Please mention the keyword: Python split by multiple characters.
Alright, I’ve been working with regular expressions for a while now, and I can tell you that using them is a neat and powerful way to split strings in Python, especially when you’re dealing with multiple characters or punctuation. Here’s a quick example where we use a regex pattern to extract words while ignoring punctuation.
import re
DATA = "Hey, you - what are you doing here!?"
print(re.findall(r"[\w']+", DATA))
# Prints ['Hey', 'you', 'what', 'are', 'you', 'doing', 'here']
The pattern r"[\w']+"
is specifically designed to match words, even if they contain apostrophes, and it conveniently ignores any punctuation. This is a great way to perform a python split by multiple characters when you want to extract only the words from a sentence.
Yeah, I totally agree with using regex, but I’ve found that re.sub()
can also be pretty handy in certain cases. Instead of just finding words, you can replace unwanted characters like punctuation and then split the string. Here’s how you could do that:
import re
DATA = "Hey, you - what are you doing here!?"

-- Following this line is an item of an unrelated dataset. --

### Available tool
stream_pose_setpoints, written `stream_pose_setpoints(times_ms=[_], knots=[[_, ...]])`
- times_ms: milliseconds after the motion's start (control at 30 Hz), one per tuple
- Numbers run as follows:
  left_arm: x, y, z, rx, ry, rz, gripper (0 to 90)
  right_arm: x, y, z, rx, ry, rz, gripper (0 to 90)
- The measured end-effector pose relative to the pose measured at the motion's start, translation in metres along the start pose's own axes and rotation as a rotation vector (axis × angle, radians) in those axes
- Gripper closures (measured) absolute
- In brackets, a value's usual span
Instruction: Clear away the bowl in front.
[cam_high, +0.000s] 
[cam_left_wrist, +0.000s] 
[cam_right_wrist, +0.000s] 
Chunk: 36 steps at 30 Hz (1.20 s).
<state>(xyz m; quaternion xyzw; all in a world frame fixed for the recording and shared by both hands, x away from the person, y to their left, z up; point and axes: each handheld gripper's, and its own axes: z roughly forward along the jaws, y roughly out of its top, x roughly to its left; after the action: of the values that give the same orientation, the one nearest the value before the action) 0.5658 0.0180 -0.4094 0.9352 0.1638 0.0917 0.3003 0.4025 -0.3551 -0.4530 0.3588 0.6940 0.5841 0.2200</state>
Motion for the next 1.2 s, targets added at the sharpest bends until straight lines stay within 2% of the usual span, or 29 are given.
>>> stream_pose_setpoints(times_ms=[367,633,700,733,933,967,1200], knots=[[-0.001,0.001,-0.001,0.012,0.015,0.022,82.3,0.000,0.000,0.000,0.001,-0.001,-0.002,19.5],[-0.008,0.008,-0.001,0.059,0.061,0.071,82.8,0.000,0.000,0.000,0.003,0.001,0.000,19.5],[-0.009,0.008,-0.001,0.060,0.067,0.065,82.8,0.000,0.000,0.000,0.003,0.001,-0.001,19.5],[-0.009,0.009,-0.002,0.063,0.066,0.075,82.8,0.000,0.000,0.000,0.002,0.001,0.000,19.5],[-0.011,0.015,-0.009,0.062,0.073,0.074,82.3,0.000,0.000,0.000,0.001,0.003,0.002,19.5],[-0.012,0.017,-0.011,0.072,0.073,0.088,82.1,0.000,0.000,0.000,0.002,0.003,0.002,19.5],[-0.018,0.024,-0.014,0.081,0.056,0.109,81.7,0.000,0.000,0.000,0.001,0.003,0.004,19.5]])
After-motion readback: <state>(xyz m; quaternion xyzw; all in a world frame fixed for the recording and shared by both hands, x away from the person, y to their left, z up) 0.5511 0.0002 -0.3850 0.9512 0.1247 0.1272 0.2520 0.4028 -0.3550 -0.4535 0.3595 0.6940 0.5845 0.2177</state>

cleaned_data = re.sub(r"[^\w\s']", "", DATA)
words = cleaned_data.split()
print(words)
# Prints ['Hey', 'you', 'what', 'are', 'you', 'doing', 'here']

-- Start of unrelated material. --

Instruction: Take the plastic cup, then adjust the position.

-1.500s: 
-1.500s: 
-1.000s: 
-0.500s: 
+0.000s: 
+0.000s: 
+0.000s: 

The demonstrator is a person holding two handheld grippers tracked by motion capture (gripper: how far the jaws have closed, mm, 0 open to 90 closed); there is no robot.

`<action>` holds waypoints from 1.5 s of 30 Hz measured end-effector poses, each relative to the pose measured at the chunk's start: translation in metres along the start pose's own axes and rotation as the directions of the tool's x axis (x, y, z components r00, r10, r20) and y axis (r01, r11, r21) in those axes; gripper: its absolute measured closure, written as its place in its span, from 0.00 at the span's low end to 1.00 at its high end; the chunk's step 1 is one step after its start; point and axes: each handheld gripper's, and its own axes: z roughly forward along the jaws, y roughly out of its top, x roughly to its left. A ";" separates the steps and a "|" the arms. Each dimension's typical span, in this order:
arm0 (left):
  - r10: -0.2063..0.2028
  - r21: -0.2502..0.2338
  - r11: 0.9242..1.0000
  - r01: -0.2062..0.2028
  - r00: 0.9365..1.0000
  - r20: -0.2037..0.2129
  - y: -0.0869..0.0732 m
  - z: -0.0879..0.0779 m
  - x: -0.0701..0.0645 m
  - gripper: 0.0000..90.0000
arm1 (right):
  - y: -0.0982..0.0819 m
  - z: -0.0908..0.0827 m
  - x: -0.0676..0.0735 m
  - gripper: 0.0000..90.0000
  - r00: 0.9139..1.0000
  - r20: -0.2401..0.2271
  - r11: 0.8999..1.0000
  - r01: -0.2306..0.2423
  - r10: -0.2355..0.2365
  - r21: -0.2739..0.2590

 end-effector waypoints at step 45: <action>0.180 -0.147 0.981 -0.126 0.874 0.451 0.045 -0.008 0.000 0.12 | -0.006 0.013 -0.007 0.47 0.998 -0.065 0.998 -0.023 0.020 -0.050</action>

In this case, the re.sub()
method removes everything that’s not a word, a space, or an apostrophe. After that, you can just split the cleaned string by spaces, making it an efficient solution for performing a python split by multiple characters while keeping it simple.
I’ve tried a couple of ways to handle this, and I think str.translate()

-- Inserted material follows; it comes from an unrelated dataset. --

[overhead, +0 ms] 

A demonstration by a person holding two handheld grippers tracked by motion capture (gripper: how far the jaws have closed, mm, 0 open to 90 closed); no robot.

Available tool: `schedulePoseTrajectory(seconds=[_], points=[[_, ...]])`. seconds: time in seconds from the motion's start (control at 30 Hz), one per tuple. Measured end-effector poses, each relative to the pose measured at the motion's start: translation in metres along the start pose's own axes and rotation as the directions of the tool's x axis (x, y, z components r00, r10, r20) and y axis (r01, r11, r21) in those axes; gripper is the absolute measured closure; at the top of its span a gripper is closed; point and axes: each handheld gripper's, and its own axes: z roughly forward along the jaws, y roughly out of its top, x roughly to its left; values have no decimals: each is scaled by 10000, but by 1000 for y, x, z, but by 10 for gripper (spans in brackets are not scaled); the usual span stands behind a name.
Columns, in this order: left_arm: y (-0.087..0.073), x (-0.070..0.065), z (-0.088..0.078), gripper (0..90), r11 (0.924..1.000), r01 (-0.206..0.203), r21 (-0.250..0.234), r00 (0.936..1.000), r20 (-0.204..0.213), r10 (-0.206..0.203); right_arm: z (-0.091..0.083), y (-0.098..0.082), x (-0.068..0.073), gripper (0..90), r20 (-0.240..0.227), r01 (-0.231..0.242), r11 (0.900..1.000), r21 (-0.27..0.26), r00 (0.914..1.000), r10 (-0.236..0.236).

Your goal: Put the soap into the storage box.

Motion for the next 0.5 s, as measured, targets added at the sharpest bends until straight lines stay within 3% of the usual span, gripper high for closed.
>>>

is another neat method. If you want to avoid regular expressions altogether and just get rid of punctuation, str.translate()
works great. You can use it with string.punctuation
to remove punctuation and then split the string.
import string
DATA = "Hey, you - what are you doing here!?"
translator = str.maketrans('', '', string.punctuation)
cleaned_data = DATA.translate(translator)
words = cleaned_data.split()
print(words)
# Prints ['Hey', 'you', 'what', 'are', 'you', 'doing', 'here']
What happens here is that the translate()
method removes all punctuation marks from the string, and then splitting by spaces gives you the list of words. It’s another way of solving the python split by multiple characters challenge with a simple and readable approach. In all cases, you’ll be able to split the string while making sure punctuation doesn’t mess things up.